Chapters 10 through 16 provide the computer graphics developer with real-time working OpenGL Shading Language source code for implementing several major computer graphics algorithms and techniques from the past 25 years. Topic areas include lighting, Phong shading, texture mapping, bump mapping, multi-texturing, procedural texture mapping, lattice shaders, noise, turbulence, shadows, animation, particle systems, antialiasing, hatching and other non-photorealistic techniques, vertex and image blending, image convolution, and many more.
These examples demonstrate the range of OpenGL Shading Language applications, and give developers a basis for writing new shaders. Rost's explanations of the algorithms are easy to read and comprehend, and demonstrate the depth and breadth of knowledge he has accumulated during his 25-year career in graphics.
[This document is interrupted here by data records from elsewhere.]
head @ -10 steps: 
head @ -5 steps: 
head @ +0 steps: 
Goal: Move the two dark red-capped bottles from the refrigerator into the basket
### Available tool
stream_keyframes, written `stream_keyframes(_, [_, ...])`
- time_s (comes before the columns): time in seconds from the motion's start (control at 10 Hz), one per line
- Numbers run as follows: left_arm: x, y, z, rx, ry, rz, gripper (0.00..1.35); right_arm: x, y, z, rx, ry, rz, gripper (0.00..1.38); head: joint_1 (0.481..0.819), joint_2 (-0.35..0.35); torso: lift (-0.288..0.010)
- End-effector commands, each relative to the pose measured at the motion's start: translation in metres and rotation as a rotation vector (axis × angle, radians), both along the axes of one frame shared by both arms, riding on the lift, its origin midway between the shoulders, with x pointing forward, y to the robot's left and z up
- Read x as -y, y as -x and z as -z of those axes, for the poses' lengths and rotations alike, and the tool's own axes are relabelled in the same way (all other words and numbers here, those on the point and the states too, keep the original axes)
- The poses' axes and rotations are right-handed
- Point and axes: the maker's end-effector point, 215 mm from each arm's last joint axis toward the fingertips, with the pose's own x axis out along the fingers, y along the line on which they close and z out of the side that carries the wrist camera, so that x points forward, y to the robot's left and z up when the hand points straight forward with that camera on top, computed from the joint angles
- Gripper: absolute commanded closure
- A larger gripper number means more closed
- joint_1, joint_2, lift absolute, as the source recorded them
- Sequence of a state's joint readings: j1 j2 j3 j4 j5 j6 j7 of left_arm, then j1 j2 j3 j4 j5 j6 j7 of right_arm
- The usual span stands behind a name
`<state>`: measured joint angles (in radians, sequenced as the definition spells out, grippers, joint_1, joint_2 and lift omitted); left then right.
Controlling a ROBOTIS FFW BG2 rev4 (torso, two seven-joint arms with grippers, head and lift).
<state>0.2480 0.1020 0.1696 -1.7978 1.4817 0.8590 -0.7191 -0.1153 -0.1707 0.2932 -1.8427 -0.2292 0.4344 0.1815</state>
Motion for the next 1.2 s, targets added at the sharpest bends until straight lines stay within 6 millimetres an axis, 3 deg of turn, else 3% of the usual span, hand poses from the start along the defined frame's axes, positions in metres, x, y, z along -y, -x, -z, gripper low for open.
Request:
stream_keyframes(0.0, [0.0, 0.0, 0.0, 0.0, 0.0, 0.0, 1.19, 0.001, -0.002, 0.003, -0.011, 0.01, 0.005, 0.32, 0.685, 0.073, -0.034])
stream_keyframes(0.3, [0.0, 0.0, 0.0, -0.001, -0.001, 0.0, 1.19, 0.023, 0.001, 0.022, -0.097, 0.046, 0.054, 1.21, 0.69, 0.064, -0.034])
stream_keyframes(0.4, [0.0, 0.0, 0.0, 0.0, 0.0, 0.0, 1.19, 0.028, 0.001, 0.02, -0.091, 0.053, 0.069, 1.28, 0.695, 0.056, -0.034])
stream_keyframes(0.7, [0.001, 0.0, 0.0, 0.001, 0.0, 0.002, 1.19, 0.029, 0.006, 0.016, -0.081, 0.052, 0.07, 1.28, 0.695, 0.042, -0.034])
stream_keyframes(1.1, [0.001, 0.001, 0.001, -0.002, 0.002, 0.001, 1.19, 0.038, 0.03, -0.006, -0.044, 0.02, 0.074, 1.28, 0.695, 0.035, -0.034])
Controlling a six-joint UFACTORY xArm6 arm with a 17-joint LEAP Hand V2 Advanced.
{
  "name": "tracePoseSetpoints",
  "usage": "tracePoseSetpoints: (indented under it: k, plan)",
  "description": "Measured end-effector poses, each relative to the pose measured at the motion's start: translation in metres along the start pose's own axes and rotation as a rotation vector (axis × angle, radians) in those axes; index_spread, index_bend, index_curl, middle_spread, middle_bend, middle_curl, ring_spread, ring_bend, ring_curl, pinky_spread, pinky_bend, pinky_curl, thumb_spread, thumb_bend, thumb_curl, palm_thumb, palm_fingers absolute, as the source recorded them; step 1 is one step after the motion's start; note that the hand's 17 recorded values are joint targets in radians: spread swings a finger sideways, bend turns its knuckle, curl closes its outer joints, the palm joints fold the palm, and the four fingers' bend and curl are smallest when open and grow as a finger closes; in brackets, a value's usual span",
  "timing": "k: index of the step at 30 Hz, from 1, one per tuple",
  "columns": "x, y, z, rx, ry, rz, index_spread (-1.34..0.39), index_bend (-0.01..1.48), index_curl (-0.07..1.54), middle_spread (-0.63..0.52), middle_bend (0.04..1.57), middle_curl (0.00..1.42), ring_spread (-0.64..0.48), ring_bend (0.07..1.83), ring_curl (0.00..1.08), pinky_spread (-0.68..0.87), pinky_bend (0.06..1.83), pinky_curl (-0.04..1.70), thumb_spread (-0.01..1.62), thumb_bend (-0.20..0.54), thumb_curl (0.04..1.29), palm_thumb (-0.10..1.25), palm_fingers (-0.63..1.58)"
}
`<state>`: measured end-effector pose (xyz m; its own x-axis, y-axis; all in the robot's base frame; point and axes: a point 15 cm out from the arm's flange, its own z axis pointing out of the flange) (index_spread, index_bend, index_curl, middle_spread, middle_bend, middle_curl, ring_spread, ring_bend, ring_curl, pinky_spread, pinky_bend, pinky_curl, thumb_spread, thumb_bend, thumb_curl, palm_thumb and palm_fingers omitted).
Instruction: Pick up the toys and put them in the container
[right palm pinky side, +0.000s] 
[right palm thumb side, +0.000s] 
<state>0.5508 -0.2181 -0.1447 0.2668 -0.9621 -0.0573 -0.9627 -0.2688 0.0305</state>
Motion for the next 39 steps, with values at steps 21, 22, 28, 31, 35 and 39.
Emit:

"Designing and implementing programmable graphics hardware and a compiler for the OpenGL Shading Language required a lot of hard work by everyone involved," said Rost. "But with those pieces in place, it turned out to be remarkably easy to write shaders for a variety of interesting shading tasks. When we got these shaders working for the first time, it was a jaw-dropping experience."
Conspicuously missing is any mention of global illumination algorithms such as ray tracing and radiosity. Such scene-based algorithms present obvious challenges to vertex- and pixel-based shading languages. Rost confessed they have a rough ray-tracing demo that was not ready for publication when this book went to press. He expressed optimism about the OpenGL Shading Language's ability to accelerate programs of this type. "In future revisions of hardware, we'll be able to implement more interesting algorithms [than currently appear in this book]."
While reading OpenGL Shading Language, I often found myself noting similarities and differences between the OpenGL Shading Language and interfaces to other programmable graphics hardware I've used. The book's final chapter covers this topic by comparing and contrasting the OpenGL Shading Language to current commercial shading languages, such as RenderMan, ISL, HLSL, and Cg.
Two appendices serve as useful reference material. Appendix A covers OpenGL Shading Language grammar, and Appendix B documents OpenGL entry points for creating and managing shaders. The book also contains an index, a glossary, an extensive bibliography, and several diagrams and color images.
In general, the computer industry often provides two solutions, one proprietary and the other an open standard. As the only open standard shading language available that is designed for modern graphics hardware, the OpenGL Shading Language is certain to be around for several years to come. OpenGL Shading Language stands on its own as both a programming guide and reference manual for this significant new industry standard.
However, this book goes further by providing real-time examples of classic computer graphics techniques. OpenGL Shading Language is a must-have algorithm book that should be on every computer graphics developer's bookshelf.